The Government of Assam formally approved the creation of the national park during a Cabinet meeting held on 16 February 2025. It was officially notified as a national park by the Governor of Assam on 5 March 2025, under the provisions of the Wildlife (Protection) Act, 1972. Sikhna Jwhwlao National Park is the third national park in Bodoland and the eighth in Assam.

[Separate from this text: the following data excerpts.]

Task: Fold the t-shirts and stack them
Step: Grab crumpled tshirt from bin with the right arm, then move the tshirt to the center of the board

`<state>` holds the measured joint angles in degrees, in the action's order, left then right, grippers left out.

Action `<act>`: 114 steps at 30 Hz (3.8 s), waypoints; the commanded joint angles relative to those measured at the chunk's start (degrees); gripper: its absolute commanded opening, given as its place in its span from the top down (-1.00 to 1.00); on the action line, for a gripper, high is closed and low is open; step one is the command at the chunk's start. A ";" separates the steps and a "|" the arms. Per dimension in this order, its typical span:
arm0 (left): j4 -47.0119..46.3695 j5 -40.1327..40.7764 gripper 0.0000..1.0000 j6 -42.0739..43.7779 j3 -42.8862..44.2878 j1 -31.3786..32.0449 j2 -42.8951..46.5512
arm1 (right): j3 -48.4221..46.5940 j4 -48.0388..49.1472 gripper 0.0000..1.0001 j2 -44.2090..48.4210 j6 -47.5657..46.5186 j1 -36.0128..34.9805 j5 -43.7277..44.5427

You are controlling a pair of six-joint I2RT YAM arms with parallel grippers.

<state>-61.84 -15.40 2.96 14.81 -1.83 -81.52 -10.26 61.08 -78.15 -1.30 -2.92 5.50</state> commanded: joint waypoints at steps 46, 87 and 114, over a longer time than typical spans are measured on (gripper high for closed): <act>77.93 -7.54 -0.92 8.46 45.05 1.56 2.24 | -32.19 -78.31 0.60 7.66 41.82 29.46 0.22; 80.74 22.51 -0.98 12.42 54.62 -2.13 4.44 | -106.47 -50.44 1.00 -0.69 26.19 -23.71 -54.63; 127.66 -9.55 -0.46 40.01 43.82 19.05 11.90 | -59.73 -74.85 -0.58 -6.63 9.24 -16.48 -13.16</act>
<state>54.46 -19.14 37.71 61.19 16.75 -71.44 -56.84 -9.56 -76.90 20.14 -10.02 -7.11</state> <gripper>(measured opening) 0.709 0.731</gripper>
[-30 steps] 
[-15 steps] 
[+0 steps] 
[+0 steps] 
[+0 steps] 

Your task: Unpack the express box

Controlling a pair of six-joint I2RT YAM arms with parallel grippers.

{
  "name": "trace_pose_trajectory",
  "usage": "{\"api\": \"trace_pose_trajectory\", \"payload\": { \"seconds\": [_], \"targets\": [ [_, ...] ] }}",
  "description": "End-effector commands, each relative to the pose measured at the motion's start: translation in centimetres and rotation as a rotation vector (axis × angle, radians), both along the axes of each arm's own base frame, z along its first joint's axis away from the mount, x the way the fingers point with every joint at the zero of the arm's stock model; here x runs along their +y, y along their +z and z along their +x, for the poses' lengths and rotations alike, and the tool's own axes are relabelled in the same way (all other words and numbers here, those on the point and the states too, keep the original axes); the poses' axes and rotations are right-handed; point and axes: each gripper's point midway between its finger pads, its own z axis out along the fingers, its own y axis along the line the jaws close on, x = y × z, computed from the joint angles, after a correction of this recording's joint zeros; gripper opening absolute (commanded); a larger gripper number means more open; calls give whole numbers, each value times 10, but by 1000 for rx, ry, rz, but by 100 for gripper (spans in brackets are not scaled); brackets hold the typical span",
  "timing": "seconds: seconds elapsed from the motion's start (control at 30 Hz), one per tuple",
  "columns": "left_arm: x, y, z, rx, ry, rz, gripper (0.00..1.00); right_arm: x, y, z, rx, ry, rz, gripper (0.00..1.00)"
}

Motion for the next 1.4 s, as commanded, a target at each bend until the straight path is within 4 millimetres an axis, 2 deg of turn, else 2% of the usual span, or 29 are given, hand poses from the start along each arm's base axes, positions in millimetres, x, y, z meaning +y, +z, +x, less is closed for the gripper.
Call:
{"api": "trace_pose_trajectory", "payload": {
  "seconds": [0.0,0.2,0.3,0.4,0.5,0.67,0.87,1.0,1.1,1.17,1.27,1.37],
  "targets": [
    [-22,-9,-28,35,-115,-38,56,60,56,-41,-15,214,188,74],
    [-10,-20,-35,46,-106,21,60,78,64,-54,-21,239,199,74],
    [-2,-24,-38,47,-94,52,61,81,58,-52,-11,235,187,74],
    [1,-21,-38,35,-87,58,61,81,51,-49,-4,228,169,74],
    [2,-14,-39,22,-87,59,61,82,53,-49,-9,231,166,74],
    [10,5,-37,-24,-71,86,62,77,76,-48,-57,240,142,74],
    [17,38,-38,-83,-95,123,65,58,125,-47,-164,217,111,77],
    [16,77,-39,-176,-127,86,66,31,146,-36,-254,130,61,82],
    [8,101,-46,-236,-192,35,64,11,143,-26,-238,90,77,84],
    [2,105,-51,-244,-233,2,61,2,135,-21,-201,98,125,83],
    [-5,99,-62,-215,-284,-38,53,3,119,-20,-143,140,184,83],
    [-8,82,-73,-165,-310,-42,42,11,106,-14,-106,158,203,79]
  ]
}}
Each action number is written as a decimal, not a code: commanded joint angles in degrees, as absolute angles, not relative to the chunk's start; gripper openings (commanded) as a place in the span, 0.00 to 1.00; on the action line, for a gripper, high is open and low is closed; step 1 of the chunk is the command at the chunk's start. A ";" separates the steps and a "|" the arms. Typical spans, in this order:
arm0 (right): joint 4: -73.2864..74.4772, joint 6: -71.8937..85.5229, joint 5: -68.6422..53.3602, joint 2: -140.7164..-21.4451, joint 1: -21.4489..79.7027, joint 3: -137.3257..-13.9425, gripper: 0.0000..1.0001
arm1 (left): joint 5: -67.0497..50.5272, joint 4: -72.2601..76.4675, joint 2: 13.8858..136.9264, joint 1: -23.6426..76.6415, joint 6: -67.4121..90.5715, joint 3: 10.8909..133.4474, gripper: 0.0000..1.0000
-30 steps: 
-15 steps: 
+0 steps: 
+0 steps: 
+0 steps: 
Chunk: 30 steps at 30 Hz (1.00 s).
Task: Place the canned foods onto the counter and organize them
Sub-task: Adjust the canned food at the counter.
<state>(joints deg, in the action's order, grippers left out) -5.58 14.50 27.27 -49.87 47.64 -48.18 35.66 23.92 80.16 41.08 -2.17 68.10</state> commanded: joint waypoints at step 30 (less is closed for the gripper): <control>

The park is home to more than 460 species of butterflies and serves as a habitat for several rare and protected species, including the Golden langur, Royal Bengal tiger, and Asian elephant etc.

==Etymology==
The park is named after Sikhna Jwhwlao, also known as Joulia Dewan, a legendary Bodo warrior and leader who resisted British colonial forces during the Duar War between Bhutan and the British East India Company in 1864–1866. His capital, known as Sikhnajhar or Chiknajhar, was located in the present-day Ultapani Reserve, which now falls within the boundaries of the national park. This location is regarded as sacred by the local Bodo community. Traditional religious festivals such as Bathou Puja and Kherai are conducted annually at the site.